Boron clusters carry molecules into cells

Inorganic molecules use a novel mechanism to ferry cargo across membranes

by Bethany Halford
April 7, 2022 | A version of this story appeared in Volume 100, Issue 12

 

Until recently, scientists thought that transporting certain molecules across biological membranes required an amphiphilic carrier: a material that contains both greasy and charged regions, like the lipid nanoparticles that escort the messenger RNA (mRNA) COVID-19 vaccines into cells. Upending that thinking, researchers have demonstrated that anionic boron clusters such as B12Br122- can transport a wide range of molecules across biological membranes.

Scheme showing how a boron cluster can transport a peptide across a biologicial membrane.
Credit: Nature
A boron cluster (brown) ferries a peptide (blue and white) across a cell membrane using a superchaotropic mechanism.

Observing these boron clusters, which are anionic and inorganic, carry molecular cargo across cell membranes was surprising, says University of Santiago de Compostela’s Javier Montenegro, who led the research with Jacobs University Bremen’s Werner M. Nau. But, Montenegro says, “the most striking thing here is that they are transporting cargo by a completely different mechanism” than the one amphiphiles use.

Instead of mimicking the chemical features of biological barriers, as amphiphiles do, the boron clusters are superchaotropic, which means they create chaos in water’s hydrogen bonding network.
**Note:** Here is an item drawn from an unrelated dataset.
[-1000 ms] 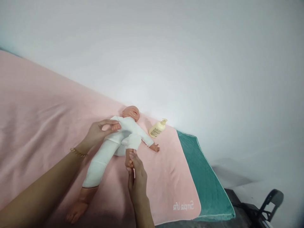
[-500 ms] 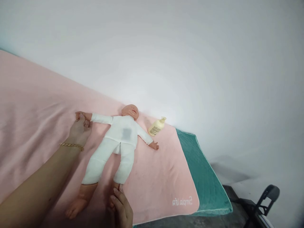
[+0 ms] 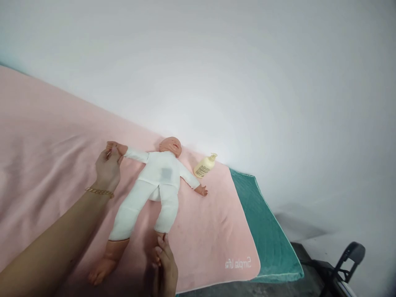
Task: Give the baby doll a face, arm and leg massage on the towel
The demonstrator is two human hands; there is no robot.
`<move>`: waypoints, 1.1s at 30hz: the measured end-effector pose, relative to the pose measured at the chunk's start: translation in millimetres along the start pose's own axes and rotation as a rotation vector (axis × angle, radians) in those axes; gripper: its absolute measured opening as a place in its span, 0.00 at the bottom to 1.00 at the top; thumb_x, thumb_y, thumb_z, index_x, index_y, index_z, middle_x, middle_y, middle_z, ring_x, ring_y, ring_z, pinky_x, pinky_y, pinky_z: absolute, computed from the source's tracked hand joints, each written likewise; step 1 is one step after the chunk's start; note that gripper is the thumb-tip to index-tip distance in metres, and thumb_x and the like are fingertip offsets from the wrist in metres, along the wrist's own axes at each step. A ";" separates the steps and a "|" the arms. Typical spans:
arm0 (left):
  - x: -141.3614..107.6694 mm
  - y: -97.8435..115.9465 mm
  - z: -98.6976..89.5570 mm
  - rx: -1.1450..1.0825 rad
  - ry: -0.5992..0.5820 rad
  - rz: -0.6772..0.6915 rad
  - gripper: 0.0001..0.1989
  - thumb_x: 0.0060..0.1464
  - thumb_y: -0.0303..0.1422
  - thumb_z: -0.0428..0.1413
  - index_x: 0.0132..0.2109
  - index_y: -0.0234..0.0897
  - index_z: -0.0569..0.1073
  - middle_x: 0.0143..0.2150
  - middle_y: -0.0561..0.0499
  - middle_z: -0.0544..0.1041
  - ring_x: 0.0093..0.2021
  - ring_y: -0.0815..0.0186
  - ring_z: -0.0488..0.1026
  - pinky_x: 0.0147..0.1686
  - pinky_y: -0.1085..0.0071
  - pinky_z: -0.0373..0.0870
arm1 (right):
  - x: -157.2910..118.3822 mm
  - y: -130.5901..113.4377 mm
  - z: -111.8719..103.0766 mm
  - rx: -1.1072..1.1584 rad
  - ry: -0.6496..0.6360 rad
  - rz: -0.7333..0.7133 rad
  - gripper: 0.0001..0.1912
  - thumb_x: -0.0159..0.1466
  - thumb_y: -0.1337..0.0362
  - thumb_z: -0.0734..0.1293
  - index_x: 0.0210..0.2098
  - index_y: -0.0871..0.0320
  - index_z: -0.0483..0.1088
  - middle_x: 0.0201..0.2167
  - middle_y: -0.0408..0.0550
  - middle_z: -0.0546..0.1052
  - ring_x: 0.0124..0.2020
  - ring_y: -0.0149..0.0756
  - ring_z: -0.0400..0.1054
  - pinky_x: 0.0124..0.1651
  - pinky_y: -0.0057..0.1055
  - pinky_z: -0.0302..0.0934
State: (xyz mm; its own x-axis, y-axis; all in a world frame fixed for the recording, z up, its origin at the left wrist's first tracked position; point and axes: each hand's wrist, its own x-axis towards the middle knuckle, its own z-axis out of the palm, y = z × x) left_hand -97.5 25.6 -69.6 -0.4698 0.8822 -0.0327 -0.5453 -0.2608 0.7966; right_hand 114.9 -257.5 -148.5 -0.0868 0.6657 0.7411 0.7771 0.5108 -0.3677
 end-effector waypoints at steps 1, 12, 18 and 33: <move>-5.2 2.9 3.5 0.032 -0.045 0.047 0.10 0.64 0.33 0.56 0.49 0.32 0.71 0.56 0.44 0.76 0.56 0.65 0.73 0.65 0.63 0.66 | 9.8 0.9 -5.2 -0.003 -0.006 -0.001 0.20 0.75 0.62 0.57 0.65 0.51 0.63 0.56 0.55 0.78 0.60 0.46 0.71 0.55 0.42 0.74; -44.3 2.9 18.5 0.534 -0.818 0.371 0.11 0.52 0.43 0.65 0.40 0.43 0.84 0.49 0.45 0.83 0.56 0.52 0.76 0.61 0.52 0.69 | 108.0 22.3 -20.6 0.097 -0.040 -0.030 0.25 0.74 0.71 0.56 0.68 0.50 0.59 0.64 0.55 0.71 0.68 0.43 0.61 0.63 0.45 0.68; -31.5 -6.7 17.2 0.641 -0.968 0.633 0.09 0.57 0.38 0.59 0.36 0.42 0.83 0.47 0.45 0.84 0.53 0.52 0.77 0.55 0.51 0.72 | 147.3 21.5 -17.5 0.098 -0.090 0.045 0.27 0.73 0.71 0.57 0.69 0.50 0.57 0.66 0.55 0.68 0.70 0.43 0.60 0.64 0.43 0.67; -37.0 19.5 19.1 0.081 -0.364 0.041 0.19 0.49 0.41 0.69 0.45 0.36 0.81 0.51 0.43 0.81 0.56 0.51 0.75 0.61 0.51 0.70 | 83.3 -7.1 -24.1 0.081 -0.132 0.011 0.24 0.74 0.69 0.58 0.68 0.50 0.60 0.64 0.56 0.71 0.68 0.44 0.61 0.63 0.45 0.68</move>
State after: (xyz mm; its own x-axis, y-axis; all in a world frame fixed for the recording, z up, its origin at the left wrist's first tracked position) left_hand -77.6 -4.6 -41.3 -0.2046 0.9571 0.2050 -0.4677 -0.2796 0.8385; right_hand 117.2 -218.8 -70.5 -0.1639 0.7347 0.6583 0.7259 0.5417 -0.4238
The boron clusters break up the layer of water that surrounds charged molecules and that prevents them from entering cells. The clusters then escort those molecules across the membrane and release them, because the superchaotropic interaction is reversible (shown). The researchers used B12Br122- to deliver small bioactive molecules into cells (Nature 2022, DOI: 10.1038/s41586-022-04413-w).

Alexander M. Spokoyny, a University of California, Los Angeles, chemist who studies clusters, calls the work a fundamentally new route for delivering cargo into cells. “This is a very exciting and powerful strategy that will likely be adopted by many in the field,” he says in an email.